Experimental and numerical researches of precast segment under radial dislocation conditions

Abstract

With the increase of tunnels constructed by the tunnel boring machine (TBM), the widely observed cracks of segment lining severely jeopardize the safety and durability of tunnels. This paper is to investigate these cracks on segment linings under radial dislocation conditions using scaled experiments, field observations and numerical simulations. First, three radial dislocation types of segment lining were categorized and their corresponding crack patterns were summarized from the in-situ statistical analysis of 78 damaged segment rings. Secondly, to investigate the influence of radial dislocation on the evolutions of cracks and the crack patterns of segment lining, an experimental platform was originally developed. The program consisted of three specimens under different radial dislocation types, including the non-radial dislocation segment type, radial dislocation on the key segment type and radial dislocation on the standard segment type. Experimental results proved that the radial dislocation had a significant influence on the crack patterns of segment linings, and in particular different radial dislocation types could finally lead to different evolution types of failure and finally different crack patterns of segment lining. Finally, a non-linear 3D finite element model (FEM) was further conducted to explore the formation mechanisms of cracks, and numerical results were in good agreement with experimental data. The numerical analysis demonstrated that once the radial dislocation segment appeared, the bending moment of the segment lining increased sharply at the arch crown.

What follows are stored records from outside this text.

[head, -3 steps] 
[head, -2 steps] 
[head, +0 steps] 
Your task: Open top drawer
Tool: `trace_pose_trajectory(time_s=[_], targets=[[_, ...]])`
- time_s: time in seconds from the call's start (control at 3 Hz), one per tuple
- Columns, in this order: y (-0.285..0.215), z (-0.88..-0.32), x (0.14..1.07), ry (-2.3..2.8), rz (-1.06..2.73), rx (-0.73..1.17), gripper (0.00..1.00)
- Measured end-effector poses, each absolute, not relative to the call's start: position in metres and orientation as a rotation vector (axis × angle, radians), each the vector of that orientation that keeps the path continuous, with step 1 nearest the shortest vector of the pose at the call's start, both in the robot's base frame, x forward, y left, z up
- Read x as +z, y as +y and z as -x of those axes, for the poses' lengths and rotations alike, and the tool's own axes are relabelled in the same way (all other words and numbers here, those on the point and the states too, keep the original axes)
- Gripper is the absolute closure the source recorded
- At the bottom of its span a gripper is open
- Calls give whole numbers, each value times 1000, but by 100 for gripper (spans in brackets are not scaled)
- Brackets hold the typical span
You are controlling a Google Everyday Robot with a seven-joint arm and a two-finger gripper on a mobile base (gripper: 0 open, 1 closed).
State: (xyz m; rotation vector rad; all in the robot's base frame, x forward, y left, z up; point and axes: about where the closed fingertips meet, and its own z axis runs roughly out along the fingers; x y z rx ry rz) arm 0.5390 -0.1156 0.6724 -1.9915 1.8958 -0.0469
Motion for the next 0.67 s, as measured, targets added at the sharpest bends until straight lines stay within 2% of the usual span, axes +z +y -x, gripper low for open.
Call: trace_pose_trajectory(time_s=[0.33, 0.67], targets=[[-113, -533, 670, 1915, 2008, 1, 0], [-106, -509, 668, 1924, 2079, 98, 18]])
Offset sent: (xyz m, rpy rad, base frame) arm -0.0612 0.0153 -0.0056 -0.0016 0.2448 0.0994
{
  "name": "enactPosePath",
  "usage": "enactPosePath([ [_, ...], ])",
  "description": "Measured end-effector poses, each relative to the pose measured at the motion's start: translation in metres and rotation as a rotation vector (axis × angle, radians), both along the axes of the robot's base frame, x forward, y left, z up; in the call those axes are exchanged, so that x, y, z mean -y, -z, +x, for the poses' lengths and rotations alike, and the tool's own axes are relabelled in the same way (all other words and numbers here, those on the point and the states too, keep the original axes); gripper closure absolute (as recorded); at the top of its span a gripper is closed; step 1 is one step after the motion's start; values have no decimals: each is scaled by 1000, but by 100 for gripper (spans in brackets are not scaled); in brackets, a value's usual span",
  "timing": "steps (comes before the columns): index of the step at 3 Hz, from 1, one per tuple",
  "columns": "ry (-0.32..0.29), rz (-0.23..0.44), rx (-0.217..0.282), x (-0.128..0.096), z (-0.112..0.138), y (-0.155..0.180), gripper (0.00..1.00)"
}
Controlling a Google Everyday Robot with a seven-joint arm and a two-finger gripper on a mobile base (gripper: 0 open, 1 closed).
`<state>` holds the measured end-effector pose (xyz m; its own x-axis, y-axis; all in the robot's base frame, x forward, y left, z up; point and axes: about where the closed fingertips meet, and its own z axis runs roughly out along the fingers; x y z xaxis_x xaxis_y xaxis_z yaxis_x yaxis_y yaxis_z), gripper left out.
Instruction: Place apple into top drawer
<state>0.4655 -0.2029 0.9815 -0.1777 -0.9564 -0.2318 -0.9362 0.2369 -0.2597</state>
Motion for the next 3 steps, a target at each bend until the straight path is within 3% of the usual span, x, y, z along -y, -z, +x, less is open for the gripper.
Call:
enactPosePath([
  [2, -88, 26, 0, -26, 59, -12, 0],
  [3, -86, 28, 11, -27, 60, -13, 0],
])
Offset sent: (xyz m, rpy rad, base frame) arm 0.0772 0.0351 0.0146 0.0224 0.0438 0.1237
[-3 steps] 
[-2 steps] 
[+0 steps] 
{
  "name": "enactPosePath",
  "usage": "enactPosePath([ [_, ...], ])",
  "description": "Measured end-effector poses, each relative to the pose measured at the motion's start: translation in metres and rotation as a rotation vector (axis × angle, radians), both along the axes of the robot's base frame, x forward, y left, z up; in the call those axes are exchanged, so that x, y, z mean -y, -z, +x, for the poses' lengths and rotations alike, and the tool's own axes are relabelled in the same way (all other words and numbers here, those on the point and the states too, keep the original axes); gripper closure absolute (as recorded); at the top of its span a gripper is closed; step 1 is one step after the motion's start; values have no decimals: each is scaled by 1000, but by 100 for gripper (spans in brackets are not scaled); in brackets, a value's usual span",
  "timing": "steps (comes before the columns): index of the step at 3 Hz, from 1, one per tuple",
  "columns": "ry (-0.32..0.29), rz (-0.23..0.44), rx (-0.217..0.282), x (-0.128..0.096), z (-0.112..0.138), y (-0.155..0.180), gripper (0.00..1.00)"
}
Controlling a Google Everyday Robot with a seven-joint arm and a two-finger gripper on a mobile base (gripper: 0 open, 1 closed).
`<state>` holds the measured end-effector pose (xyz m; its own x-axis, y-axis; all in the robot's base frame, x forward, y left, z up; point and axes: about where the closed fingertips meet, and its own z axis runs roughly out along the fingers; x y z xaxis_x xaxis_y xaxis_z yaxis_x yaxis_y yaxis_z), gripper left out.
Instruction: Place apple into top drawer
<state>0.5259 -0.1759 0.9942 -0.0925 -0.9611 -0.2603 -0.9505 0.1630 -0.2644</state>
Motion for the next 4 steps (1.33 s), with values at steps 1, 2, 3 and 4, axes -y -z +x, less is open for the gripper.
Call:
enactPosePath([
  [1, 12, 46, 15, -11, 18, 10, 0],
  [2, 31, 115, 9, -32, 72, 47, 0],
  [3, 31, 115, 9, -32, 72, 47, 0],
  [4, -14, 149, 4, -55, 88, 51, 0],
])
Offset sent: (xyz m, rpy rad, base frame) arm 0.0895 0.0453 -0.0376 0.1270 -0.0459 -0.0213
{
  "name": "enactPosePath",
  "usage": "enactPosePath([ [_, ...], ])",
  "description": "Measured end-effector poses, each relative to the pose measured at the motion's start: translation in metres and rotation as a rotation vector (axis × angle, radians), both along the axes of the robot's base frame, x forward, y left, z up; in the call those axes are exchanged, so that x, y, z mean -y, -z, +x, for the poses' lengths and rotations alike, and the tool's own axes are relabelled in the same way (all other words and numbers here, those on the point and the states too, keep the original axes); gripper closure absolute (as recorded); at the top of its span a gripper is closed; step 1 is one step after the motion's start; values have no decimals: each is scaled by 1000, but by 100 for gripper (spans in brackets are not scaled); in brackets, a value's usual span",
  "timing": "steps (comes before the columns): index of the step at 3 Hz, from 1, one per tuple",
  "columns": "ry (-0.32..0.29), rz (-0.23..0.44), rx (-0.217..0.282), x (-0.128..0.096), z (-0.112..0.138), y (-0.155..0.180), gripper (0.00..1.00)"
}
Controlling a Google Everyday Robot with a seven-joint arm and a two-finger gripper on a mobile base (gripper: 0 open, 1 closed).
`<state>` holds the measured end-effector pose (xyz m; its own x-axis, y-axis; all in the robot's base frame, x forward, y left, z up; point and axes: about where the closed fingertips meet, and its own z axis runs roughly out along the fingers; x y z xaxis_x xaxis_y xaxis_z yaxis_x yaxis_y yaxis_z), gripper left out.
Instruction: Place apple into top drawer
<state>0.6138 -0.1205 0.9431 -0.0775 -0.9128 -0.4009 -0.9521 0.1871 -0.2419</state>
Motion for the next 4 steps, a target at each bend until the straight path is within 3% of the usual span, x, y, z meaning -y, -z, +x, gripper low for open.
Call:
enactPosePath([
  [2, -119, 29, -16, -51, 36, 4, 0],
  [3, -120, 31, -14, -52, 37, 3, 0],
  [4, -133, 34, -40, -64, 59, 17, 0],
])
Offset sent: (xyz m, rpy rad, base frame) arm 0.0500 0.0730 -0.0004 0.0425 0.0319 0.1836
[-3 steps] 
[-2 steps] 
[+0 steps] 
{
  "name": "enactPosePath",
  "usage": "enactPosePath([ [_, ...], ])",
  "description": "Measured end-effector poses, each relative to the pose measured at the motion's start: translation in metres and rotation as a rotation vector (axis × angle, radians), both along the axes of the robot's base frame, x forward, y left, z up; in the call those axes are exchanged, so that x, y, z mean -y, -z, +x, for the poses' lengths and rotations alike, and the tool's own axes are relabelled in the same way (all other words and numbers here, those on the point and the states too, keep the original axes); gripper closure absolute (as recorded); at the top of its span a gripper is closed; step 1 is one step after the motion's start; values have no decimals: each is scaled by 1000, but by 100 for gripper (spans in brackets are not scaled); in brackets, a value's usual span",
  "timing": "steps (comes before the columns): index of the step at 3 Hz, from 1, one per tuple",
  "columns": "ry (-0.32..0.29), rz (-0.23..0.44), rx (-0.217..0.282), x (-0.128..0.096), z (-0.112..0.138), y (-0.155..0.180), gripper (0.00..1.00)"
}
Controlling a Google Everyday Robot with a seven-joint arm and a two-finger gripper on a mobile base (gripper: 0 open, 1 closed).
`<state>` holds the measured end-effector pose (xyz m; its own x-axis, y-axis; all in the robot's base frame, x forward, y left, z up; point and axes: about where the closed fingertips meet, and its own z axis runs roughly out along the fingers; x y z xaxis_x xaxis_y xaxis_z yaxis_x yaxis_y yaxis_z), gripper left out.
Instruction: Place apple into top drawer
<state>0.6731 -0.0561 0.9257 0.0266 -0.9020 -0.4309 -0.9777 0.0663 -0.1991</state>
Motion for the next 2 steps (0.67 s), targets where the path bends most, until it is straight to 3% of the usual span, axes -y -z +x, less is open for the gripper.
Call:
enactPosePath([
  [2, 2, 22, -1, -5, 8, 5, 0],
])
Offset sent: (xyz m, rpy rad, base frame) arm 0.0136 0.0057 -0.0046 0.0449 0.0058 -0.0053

Meanwhile the bending moment crossing phenomenon also occurred on the radial dislocation segment. In addition, this abrupt stress state variation of segment lining caused a non-uniform global stress distribution of segment lining and different types of local stress concentration, which was more likely to cause the cracks on the segment lining. It was worth to emphasizing that the radial dislocation types had a significant influence on the overall stress distributions of the segment lining, which consequently resulted in different crack patterns of segment lining.